▸ What to do:
In the material below, some lines carry "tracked". Copy each such line.
☆ ☆ ☆ ☆
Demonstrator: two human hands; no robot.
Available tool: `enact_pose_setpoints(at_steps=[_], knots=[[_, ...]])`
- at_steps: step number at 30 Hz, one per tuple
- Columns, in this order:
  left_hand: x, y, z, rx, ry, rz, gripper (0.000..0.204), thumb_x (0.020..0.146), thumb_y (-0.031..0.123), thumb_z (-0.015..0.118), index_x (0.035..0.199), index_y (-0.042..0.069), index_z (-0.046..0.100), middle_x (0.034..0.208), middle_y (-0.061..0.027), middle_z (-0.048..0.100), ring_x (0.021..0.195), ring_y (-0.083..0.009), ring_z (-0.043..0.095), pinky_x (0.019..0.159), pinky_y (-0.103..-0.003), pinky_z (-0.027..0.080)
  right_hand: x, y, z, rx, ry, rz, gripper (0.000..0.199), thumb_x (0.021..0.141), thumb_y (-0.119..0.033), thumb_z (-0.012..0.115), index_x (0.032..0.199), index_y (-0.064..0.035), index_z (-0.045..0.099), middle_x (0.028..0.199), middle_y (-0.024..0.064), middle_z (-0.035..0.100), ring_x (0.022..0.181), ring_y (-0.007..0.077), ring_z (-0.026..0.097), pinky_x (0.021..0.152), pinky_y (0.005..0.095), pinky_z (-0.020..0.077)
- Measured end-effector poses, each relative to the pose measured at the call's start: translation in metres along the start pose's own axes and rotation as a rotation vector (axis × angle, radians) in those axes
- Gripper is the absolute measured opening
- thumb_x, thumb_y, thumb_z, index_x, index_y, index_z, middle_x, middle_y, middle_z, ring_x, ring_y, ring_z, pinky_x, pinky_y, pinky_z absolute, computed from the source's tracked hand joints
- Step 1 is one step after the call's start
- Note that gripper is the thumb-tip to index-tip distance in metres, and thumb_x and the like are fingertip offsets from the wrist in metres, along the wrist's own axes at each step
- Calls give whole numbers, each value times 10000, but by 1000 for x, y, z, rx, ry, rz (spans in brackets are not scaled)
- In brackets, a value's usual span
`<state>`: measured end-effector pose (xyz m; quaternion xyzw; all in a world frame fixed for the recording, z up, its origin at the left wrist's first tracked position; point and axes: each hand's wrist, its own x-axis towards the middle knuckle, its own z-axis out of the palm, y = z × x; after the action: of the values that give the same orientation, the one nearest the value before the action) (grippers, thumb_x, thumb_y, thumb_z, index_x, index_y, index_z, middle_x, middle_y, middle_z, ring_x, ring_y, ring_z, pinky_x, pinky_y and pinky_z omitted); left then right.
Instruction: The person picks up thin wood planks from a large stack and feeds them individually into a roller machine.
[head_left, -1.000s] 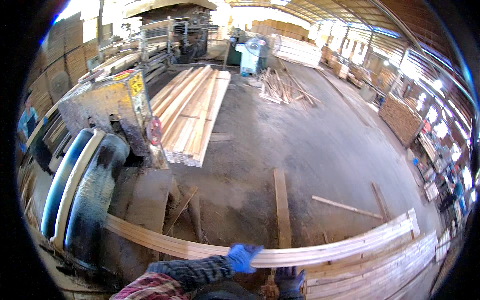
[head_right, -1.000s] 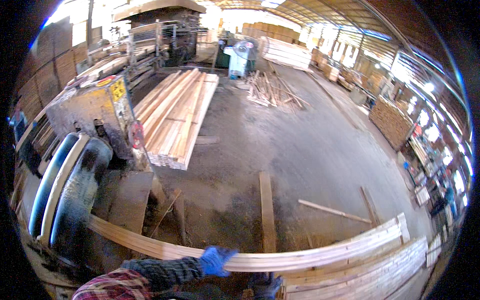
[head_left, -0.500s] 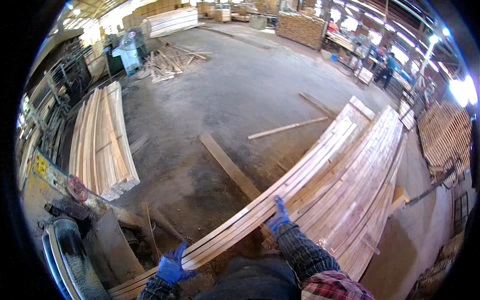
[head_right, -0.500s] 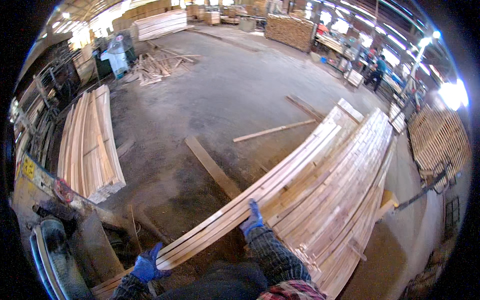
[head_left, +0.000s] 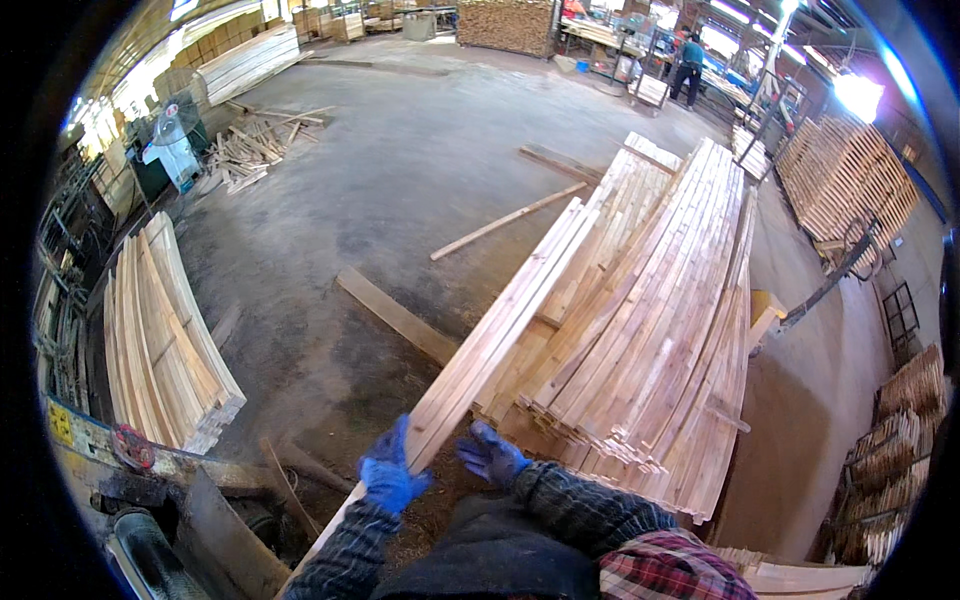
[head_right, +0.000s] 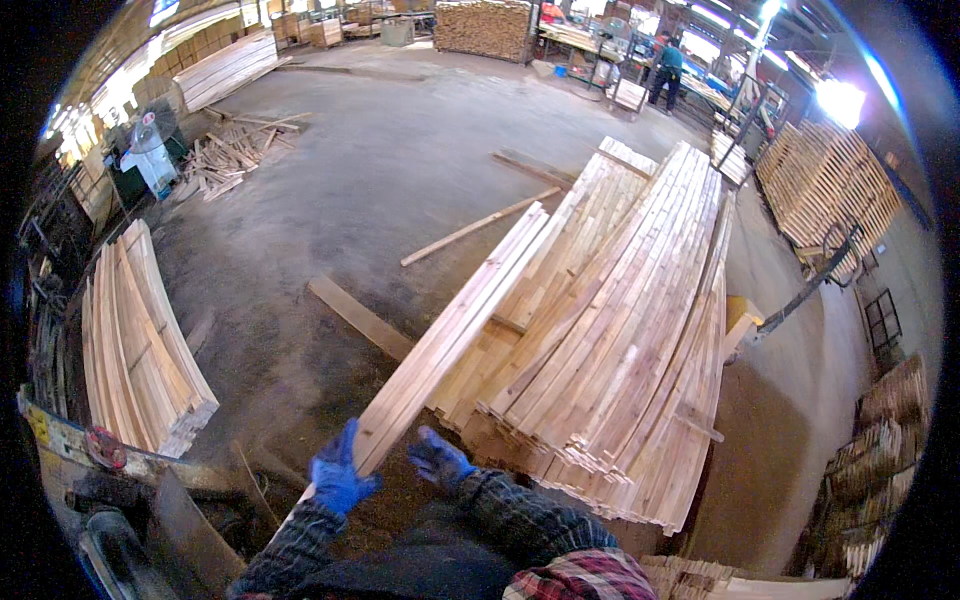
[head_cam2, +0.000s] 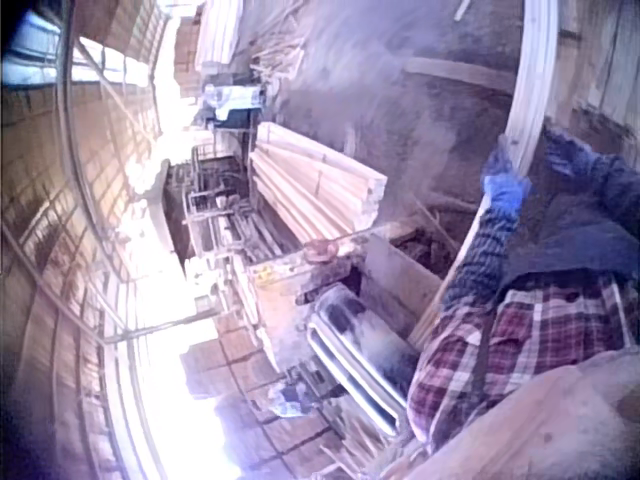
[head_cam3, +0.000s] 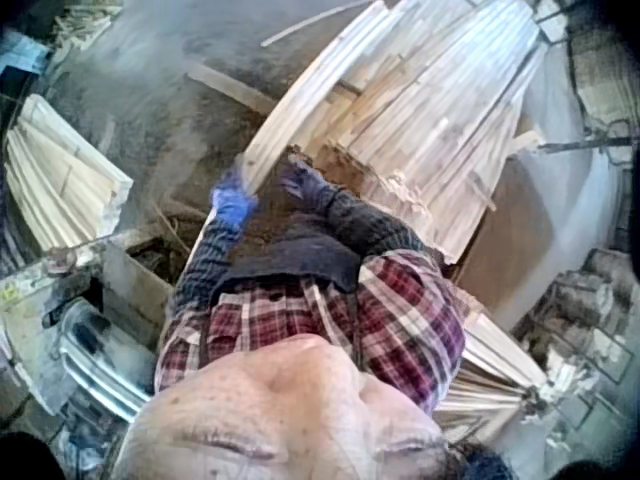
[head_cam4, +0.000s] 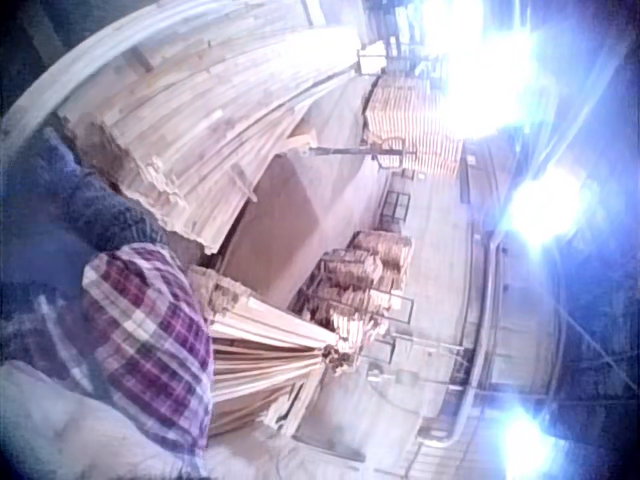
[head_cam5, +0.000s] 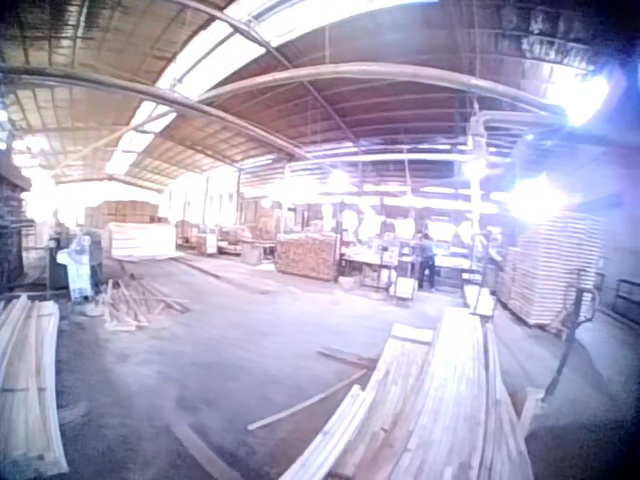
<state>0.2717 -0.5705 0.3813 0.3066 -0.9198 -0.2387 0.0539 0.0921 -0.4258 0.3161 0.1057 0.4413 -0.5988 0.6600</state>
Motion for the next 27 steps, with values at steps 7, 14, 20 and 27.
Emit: enact_pose_setpoints(at_steps=[7,14,20,27], knots=[[-57,-31,-49,55,-63,-68,1089,534,339,819,1427,70,258,1122,-217,584,989,-392,587,842,-457,485,-9,-18,-163,-575,537,-877,829,800,-347,733,1438,-64,288,1402,156,401,1268,255,407,1074,381,299],[-121,-93,-69,101,-41,-333,1168,457,239,858,1439,92,243,1145,-183,592,1008,-338,600,860,-423,495,-91,-19,-250,-162,877,-878,818,807,-276,727,1401,62,279,1424,189,351,1307,259,358,1064,330,315],[-163,-116,-102,46,-205,-770,1341,334,191,908,1462,115,186,1200,-178,563,1066,-319,570,893,-410,494,-108,-6,-243,-12,869,-694,878,792,-267,735,1424,52,215,1471,220,256,1378,313,239,1111,376,231],[-94,-73,-82,118,127,-187,948,615,255,793,1403,25,318,1331,-213,466,1154,-363,512,979,-416,424,-86,-18,-280,-13,784,-711,916,768,-253,757,1437,30,199,1480,219,241,1379,296,240,1107,381,234]])
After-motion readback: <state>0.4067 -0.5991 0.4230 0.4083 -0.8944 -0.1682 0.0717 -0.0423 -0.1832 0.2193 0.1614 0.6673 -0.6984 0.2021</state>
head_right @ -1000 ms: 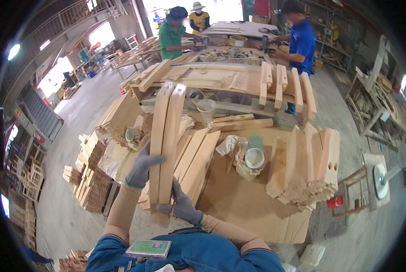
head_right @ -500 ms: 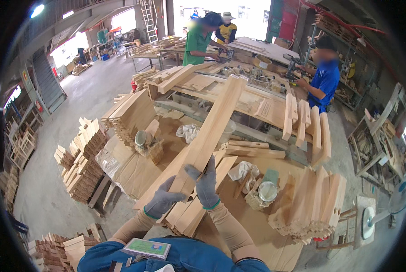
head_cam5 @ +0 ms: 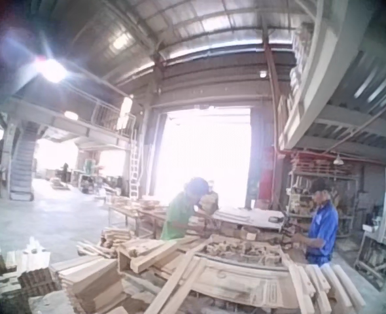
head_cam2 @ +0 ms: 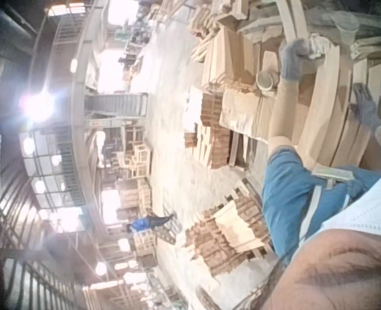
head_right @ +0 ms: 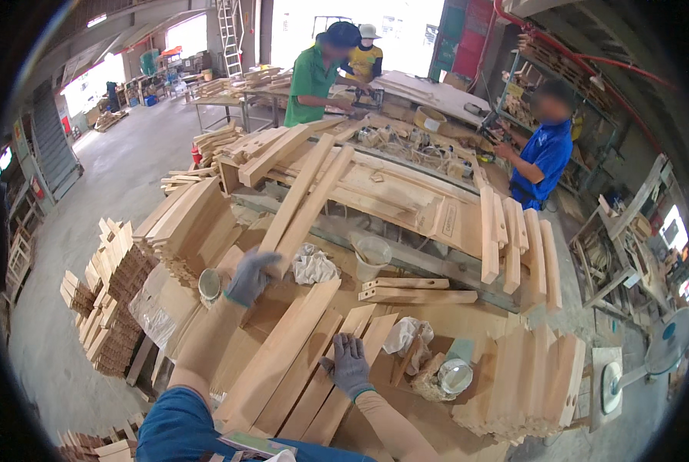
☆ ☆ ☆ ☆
▸ Solution:
- thumb_x, thumb_y, thumb_z, index_x, index_y, index_z, middle_x, middle_y, middle_z, ring_x, ring_y, ring_z, pinky_x, pinky_y, pinky_z absolute, computed from the source's tracked hand joints
`<state>`: measured end-effector pose (xyz m; quaternion xyzw; all in a world frame fixed for the recording, z up, its origin at the left wrist's first tracked position; point and axes: each hand's wrist, its own x-axis towards the middle knuckle, its own z-axis out of the palm, y = z × x; after the action: of the values that give the same orientation, the one nearest the value before the action) (grippers, thumb_x, thumb_y, thumb_z, index_x, index_y, index_z, middle_x, middle_y, middle_z, ring_x, ring_y, ring_z, pinky_x, pinky_y and pinky_z omitted); left then right.

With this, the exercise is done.